Note for this section:

See Division 2 and section 73 or 74 in relation to the effect of a notice of termination given under this section.

15.Recovery of interest on rent not paid under tenancy agreements during emergency period prohibited

(1)In this section —

outstanding rent means rent a tenant fails to pay in accordance with a tenancy agreement that is due during the emergency period.

(2)This section applies despite any other written law.

(3)An owner cannot recover, whether by virtue of a right under the tenancy agreement or otherwise, an amount from a tenant that is for interest in relation to outstanding rent.

(4)If a court or tribunal gives judgment in favour of a claim for money that includes money in relation to outstanding rent, the judgment sum cannot include interest, or a lump sum of money in lieu of such interest, in relation to the outstanding rent.  

Division 2 — Provisions affecting termination of tenancy agreements during emergency period

16.Application of Division

(1)Subject to subsection (2), this Division applies during the emergency period.

(2)Section 19 applies during and after the emergency period.

17.Termination of tenancy agreements during emergency period to be in accordance with Division

(1)A tenancy agreement, or a person’s interest in a tenancy agreement, cannot terminate or be terminated during the emergency period other than under this Division.

(2)This Division applies despite —

(a)the Residential Tenancies Act 1987 section 60(1); and

(b)the Residential Parks (Long‑stay Tenants) Act 1987 section 33.

(3)The Residential Tenancies Act 1987 section 60(2) applies to terminations under this Division.

(4)The Residential Parks (Long‑stay Tenants) Act 2006 section 33(2C) applies to terminations under this Division.

18.Termination of tenancy agreements arising out of family violence

A tenant’s interest in a tenancy agreement is terminated if —

(a)for a residential tenancy agreement — the interest is terminated under the Residential Tenancies Act 1987 section 60(1)(ba), (bb) or (bc); or

(b)for a long‑stay agreement —

(i)the interest is terminated under the Residential Parks (Long‑stay Tenants) Act 2006 section 33(2A) or (2B); or

(ii)the State Administrative Tribunal makes an order terminating the tenant’s interest under the Residential Parks (Long‑stay Tenants) Act 2006 section 74B.

19.Termination of tenancy agreement in relation to failure to pay rent during emergency period

(1)In this section —

deciding entity means —

(a)for a long-stay agreement — the State Administrative Tribunal; or

(b)for a residential tenancy agreement — a competent court;

remedial period means the 60-day period beginning on the day on which the owner gives the tenant the remedial notice;

rent repayment agreement has the meaning given in section 14(1).

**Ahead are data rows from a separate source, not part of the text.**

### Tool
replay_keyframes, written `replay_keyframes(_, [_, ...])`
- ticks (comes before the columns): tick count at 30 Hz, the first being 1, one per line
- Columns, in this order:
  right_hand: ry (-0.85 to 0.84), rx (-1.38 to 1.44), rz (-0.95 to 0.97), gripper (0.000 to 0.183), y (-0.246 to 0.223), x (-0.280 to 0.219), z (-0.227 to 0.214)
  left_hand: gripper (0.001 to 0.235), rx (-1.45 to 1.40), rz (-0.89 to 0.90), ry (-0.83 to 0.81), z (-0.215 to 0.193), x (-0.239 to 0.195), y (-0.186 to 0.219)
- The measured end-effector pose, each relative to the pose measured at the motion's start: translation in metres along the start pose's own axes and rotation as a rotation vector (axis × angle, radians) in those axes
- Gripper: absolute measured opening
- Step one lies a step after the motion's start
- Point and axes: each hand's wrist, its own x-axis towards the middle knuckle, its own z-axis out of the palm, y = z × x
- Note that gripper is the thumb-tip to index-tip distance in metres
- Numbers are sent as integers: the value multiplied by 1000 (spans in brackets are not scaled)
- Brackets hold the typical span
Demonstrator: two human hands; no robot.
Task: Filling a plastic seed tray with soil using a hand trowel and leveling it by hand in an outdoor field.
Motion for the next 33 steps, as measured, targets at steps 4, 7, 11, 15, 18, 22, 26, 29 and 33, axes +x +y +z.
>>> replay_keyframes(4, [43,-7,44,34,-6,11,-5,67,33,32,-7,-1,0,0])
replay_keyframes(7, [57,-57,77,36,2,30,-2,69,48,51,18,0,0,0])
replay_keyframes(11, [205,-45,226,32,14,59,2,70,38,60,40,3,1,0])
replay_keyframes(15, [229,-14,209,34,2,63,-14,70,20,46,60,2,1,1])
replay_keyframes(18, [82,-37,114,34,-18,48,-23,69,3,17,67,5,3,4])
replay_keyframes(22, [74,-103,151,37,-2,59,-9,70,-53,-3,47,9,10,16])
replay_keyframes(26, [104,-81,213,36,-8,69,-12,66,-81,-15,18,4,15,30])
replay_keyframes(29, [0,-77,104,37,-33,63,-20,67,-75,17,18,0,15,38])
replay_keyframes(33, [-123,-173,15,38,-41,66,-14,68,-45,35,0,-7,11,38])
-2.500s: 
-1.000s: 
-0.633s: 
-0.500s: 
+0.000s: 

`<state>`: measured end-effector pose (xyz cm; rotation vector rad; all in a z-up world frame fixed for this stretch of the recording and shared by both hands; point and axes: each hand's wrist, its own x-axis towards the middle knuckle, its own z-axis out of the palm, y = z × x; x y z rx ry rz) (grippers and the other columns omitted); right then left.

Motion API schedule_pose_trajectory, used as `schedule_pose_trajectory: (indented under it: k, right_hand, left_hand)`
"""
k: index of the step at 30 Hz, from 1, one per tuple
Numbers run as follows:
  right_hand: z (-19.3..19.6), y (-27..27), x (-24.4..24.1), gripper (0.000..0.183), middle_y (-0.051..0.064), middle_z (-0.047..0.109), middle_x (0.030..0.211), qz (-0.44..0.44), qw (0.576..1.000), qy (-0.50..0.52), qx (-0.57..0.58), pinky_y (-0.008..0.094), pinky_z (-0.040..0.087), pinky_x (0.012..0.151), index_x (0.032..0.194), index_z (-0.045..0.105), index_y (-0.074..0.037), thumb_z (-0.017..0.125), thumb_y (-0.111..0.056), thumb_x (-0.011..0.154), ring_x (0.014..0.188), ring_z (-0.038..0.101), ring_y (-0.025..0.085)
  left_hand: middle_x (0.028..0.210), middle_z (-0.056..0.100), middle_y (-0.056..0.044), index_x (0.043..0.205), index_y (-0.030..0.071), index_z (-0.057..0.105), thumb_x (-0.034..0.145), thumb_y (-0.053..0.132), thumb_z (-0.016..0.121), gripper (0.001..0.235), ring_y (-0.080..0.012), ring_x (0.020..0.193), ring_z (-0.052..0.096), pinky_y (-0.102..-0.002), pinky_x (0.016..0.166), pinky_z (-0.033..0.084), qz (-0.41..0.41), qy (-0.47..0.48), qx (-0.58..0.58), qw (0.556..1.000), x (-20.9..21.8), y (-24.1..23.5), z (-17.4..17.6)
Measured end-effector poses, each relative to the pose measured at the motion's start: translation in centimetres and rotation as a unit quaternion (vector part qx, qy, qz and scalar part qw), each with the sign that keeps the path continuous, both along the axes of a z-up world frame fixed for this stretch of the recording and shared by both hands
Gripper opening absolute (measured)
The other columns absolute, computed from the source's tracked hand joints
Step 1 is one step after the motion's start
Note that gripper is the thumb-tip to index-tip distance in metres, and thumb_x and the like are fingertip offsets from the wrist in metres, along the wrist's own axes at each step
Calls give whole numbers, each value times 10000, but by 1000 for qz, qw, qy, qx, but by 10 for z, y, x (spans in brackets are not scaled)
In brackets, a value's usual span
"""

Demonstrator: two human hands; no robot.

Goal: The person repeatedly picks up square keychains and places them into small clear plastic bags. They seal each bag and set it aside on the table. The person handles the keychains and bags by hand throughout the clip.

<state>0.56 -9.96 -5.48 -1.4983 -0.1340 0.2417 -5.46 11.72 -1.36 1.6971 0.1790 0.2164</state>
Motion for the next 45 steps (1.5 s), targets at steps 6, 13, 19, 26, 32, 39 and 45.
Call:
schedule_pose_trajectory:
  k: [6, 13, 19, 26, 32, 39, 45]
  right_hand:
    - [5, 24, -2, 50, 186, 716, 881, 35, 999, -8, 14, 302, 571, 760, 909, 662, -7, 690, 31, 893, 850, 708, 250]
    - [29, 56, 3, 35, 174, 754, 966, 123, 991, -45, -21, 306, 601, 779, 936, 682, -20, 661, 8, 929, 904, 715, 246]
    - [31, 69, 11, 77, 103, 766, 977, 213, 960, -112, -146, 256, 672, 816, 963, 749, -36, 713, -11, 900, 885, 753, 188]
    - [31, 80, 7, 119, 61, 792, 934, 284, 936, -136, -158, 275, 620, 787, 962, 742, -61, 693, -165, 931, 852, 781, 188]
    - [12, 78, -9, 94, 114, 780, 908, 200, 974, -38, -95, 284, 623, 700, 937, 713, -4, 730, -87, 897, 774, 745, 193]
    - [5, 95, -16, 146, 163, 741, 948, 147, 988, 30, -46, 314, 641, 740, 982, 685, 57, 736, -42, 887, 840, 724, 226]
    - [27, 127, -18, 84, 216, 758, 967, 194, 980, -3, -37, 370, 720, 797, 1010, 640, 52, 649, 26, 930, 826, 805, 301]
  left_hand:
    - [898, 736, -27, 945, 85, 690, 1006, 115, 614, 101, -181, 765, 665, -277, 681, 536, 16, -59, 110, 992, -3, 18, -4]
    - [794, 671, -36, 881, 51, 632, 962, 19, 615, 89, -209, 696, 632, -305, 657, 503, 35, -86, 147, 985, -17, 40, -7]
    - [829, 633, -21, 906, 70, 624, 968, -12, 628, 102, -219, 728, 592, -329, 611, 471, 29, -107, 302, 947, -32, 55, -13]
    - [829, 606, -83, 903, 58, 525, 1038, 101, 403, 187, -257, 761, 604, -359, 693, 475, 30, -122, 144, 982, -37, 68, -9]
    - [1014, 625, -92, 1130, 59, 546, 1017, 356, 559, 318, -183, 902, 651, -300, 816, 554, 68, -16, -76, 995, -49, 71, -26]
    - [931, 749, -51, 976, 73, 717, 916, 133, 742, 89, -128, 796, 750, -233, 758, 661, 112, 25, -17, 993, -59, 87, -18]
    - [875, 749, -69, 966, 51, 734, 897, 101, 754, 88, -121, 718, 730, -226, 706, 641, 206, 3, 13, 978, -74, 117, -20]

(2)This section applies if —

(a)a tenant fails to pay rent, in accordance with a tenancy agreement, due during the emergency period; and

(b)the tenant’s failure to pay rent is not due to financial hardship caused by the economic effects of the COVID‑19 pandemic.

(3)The owner may give the tenant a written notice (the remedial notice) stating that —

(a)the tenant has failed to pay the rent in accordance with the tenancy agreement; and

(b)the owner offers to enter into a rent repayment agreement in relation to the rent; and

(c)the tenancy agreement may be terminated under this section if the tenant fails to pay the rent, and refuses to enter into a rent repayment agreement in relation to the rent, during the 60-day period beginning on the day on which the owner gives the tenant the remedial notice.

(4)Subsection (5) applies if the tenant unreasonably —

(a)fails to pay the rent during the remedial period; and

(b)refuses to enter into a rent repayment agreement in relation to the rent during the remedial period.

(5)After the end of the remedial period, the owner may apply to a deciding entity for —

(a)an order terminating the tenancy agreement; and

(b)an order for possession of the residential premises the subject of the tenancy agreement.

(6)However, the owner cannot apply to a deciding entity under subsection (5) on or after the day on which Part 4 Divisions 3, 4 and 5 come into operation under section 2(c) unless —

(a)the owner has made a submission to the Commissioner under section 50(1) in relation to the failure to pay the rent; and

(b)the Commissioner has certified —

(i)under section 59(2) that no agreement has been reached in relation to the failure to pay the rent; and

(ii)under section 59(5) that the tenant has not cooperated with the conciliation proceeding.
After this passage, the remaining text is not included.